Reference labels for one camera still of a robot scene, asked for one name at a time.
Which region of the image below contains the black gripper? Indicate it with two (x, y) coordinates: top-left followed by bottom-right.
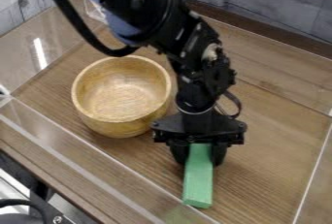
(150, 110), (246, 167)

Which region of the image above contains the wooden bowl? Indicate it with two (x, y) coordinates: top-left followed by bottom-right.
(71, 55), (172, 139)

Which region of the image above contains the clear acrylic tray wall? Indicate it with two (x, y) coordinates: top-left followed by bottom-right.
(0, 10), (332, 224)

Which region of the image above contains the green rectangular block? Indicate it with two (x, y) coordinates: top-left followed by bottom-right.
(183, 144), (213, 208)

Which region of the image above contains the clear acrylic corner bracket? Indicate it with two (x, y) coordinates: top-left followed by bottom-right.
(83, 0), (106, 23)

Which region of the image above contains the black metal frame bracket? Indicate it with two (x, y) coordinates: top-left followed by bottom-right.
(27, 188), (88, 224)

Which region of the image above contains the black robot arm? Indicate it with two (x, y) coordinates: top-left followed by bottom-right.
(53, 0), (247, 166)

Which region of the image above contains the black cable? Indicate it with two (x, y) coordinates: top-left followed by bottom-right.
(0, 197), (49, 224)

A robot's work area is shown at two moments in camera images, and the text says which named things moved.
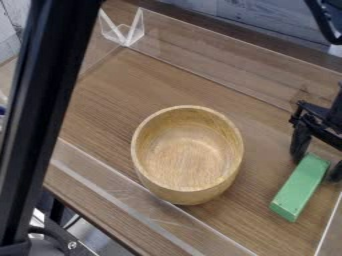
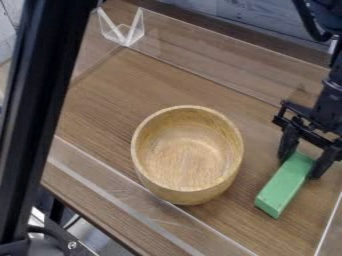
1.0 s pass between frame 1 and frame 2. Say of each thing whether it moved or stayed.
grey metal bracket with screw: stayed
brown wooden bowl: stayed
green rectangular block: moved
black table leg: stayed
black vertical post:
━━━
> What is required: The lines above that hold the word "moved" are the ones to copy.

> The completed task:
A robot's work area is shown at two moments in camera images, and the text says which named things moved.
1.0 s pass between frame 1 and frame 2. Say of each thing whether it moved or stayed.
green rectangular block: moved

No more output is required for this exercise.